Berkeley DB Family

This is my second follow-up post on the new off-heap cache feature. We've seen very good results when using G1 GC.

--mark

Tuning G1 GC Performance for JE In-Memory Workloads

This note assumes that the reader understands the basics of Java GC, and is also familiar with JE cache sizing and the DbCacheSize documentation:http://docs.oracle.com/cd/E17277_02/html/java/com/sleepycat/je/util/DbCacheSize.html

As part of our recent off-heap cache testing, we have been testing JE performance using large data sets with high throughput, in-memory workloads where GC overhead can be high and long pauses can occur. With the help of Yu Zhang (see her G1 GC blog: https://blogs.oracle.com/g1gc/) we have arrived at a set of G1 GC parameters that work well in our tests. In these tests we used the Oracle JDK version 8u40.

There are two variants of these parameters, and which one works best depends on whether young generation or old generation pauses are the biggest issue. For example, in our off-heap cache testing we ran two different workloads:

1. All BINs (Btree bottom internal nodes) fit in the main cache, and all LNs (leaf nodes) fit in the off-heap cache. CacheMode.EVICT_LN is used, so LNs and BINs are strictly divided between the two caches. In this situation, old generation GC is not a big issue because BINs (which do become old over time) are never evicted from the main cache. However, young generation GC can be an issue, because LNs are short lived and are being moved from the off-heap cache into the Java heap at a very high rate.
2. A small data size is used and therefore the data is embedded in the BINs, and LNs are immediately discarded and never used again. (For more on embedded LNs see:http://docs.oracle.com/cd/E17277_02/html/java/com/sleepycat/je/EnvironmentConfig.html#TREE_MAX_EMBEDDED_LN).

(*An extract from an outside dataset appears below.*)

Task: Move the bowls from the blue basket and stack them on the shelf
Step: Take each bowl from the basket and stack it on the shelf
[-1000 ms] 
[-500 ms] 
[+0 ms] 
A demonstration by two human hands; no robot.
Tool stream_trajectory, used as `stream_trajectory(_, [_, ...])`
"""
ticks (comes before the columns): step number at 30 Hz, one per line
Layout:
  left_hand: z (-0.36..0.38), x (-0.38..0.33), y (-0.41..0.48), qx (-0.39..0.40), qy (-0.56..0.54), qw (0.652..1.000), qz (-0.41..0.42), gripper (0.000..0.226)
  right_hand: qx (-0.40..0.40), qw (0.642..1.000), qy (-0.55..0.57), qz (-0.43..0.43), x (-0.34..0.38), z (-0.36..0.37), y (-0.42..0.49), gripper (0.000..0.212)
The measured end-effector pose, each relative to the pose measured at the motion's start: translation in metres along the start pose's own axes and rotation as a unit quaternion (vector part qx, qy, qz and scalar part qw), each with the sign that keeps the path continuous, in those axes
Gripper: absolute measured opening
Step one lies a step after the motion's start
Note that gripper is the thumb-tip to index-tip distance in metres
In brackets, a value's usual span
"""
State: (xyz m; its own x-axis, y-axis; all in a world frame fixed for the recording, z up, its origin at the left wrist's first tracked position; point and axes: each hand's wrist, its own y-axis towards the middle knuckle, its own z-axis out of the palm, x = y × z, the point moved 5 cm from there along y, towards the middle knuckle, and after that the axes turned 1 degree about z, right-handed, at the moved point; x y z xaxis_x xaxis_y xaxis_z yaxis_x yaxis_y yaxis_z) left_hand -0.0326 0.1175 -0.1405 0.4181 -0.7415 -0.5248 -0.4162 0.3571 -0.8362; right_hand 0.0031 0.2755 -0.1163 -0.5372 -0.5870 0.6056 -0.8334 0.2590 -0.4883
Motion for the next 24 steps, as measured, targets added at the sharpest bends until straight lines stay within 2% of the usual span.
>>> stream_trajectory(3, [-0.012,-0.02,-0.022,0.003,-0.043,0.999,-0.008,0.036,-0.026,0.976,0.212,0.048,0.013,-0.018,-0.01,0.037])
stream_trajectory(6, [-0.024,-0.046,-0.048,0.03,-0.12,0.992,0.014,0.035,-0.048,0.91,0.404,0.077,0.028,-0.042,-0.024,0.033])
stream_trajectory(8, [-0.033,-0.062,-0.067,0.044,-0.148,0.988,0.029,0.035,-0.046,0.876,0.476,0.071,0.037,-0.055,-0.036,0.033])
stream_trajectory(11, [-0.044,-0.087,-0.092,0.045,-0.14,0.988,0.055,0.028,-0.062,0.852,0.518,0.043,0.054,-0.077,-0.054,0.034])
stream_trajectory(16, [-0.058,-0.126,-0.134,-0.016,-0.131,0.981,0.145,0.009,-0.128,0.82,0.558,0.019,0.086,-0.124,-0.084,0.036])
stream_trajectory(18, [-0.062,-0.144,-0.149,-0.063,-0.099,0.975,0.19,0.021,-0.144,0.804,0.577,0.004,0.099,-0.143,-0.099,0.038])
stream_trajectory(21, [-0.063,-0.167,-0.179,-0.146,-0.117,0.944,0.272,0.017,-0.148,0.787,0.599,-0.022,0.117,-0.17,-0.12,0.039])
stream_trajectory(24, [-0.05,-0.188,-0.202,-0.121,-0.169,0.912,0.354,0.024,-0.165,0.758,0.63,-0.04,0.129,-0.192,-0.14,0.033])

In this situation, the in-memory data set is composed almost exclusively of BINs. All BINs fit in the two caches (main and off-heap), but BINs are frequently moved between the two caches as records are accessed by random keys, and then evicted from the main cache according to LRU. This is a worst case scenario for old generation GC and long pauses can occur.

These tests demonstrate the extreme ends of these two situations, and of course there are workloads that are in between the two. If you are experiencing long GC pauses in your application, the important thing is to identify whether young generation or old generation GC is the biggest issue. The best resource for this is GC log itself, along with Yu Zhang's blog. Another thing that can help, if you are tuning JE performance and trying to correlate GC pauses with other factors, is to look at the 'Jvm:G1 Old Generation.time' and 'Jvm:G1 Young Generation.time' columns in the je.stat.csv file.

Parameters to Minimize Old Generation Pauses

In addition to using the following parameters to minimize old generation pauses, we found it very important to leave enough free space in the Java heap as GC working space. In our tests we used a 31GiB heap and an 18GiB JE main cache, leaving around 12GiB free.

Also, -XX:ConcGCThreads should probably be adjusted based on the number of cores and number of active app threads. I used -XX:ConcGCThreads=12 in my tests on a 32 core machine with 24 active app threads.

-XX:+UseG1GC
-XX:+UnlockDiagnosticVMOptions
-XX:+UnlockExperimentalVMOptions
-XX:G1NewSizePercent=1
-XX:MaxGCPauseMillis=100
-XX:InitiatingHeapOccupancyPercent=85
-XX:G1HeapRegionSize=32m
-XX:G1MixedGCCountTarget=32
-XX:G1RSetRegionEntries=2560
-XX:G1HeapWastePercent=5
-XX:ConcGCThreads=12
-XX:-ResizePLAB
-XX:+DisableExplicitGC

In addition we used the following parameters to collect information for GC log analysis.

-XX:+PrintGC
-XX:+PrintAdaptiveSizePolicy
-XX:+PrintTenuringDistribution
-XX:+PrintGCDetails
-XX:+PrintGCTimeStamps
-Xloggc:<file name>

We also use the following parameters. In my tests I configured a Linux huge page pool to reduce TLB cache misses (I posted about that separately).

-XX:+UseLargePages
-XX:+AlwaysPreTouch
-XX:+UseCompressedOops

I recommend trying the above parameters if old generation pauses are an issue, or simply as a starting point for a new JE-based application.

Parameters to Minimize Young Generation Pauses

The parameters we found worked best to minimize young generation pauses are the same as above (for old generation pauses) with one addition:

-Xmn2g 

However, this added parameter made old generation pauses worse for the workloads where old generation pauses were the main issue. So we could not use a single set of GC parameters for both types of workloads. Therefore, I recommend adding this parameter only if new generation pauses are an issue.